The Metaphysical Club corrects shallow or mistaken impressions of central figures in American thought.
* John Dewey, commonly regarded as the great American education theorist and torchbearer of progressive education, was above all a philosopher. An enthusiast of the philosophical systematizer, Hegel, Dewey took the universe to be organically connected--everything was related to all, and categories that emphasized distinctions often fail to appreciate this organic connectivity. Dewey criticized the division of knowledge (including philosophical knowledge) and action. And so, progressive education sprung not so much from Dewey's passion for advancing pedagogy, but more so as a test of the philosophical position that all knowledge is interconnected, and that ideas and actions are obverse sides of one coin.
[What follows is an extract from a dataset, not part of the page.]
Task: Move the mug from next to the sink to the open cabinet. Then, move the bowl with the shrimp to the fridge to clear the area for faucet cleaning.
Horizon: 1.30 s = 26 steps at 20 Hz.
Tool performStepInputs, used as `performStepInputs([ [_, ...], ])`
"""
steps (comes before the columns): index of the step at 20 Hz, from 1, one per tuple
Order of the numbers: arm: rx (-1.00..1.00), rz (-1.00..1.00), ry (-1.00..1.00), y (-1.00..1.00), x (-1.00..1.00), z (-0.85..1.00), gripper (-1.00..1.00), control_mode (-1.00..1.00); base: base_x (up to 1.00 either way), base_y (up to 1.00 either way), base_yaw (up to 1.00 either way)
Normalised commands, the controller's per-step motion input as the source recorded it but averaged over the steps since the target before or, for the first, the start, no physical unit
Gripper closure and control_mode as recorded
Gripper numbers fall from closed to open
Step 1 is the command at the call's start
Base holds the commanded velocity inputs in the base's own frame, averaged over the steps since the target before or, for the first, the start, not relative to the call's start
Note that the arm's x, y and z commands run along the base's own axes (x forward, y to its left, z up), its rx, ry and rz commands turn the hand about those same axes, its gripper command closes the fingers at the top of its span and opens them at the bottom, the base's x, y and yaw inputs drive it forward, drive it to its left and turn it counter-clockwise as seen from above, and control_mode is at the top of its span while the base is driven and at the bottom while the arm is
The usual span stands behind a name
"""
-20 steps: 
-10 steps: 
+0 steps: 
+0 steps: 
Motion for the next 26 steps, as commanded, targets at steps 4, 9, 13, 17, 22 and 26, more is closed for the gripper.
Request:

The famed "Dewey" laboratory school at the University of Chicago was above all a laboratory for testing a philosophy--though one that offered its students a truer experience than was typical of American education.
* William James, great American psychologist, was the first to formulate pragmatism as a theory. Trained originally as a medical doctor and then as a philosopher, James laid the cornerstone of American psychology with the 1890 publication of his monumental textbook, Principles of Psychology. James's intellectual trajectory ricocheted also to spiritualism and semiotics. His polymathic resume was as much a product of his indecisiveness as it was of universal fascination for every subject that touched on the meaning of human existence. To James, experience was the basis of all knowledge, but James saw experience as broader than mental events directly prompted by sensory stimuli (as the philosophical empiricists emphasized). Rather, experience included all mental events, whether prompted by the senses or otherwise derived from genetic potential, mystical introspection, psychotropic drugs, or some other source.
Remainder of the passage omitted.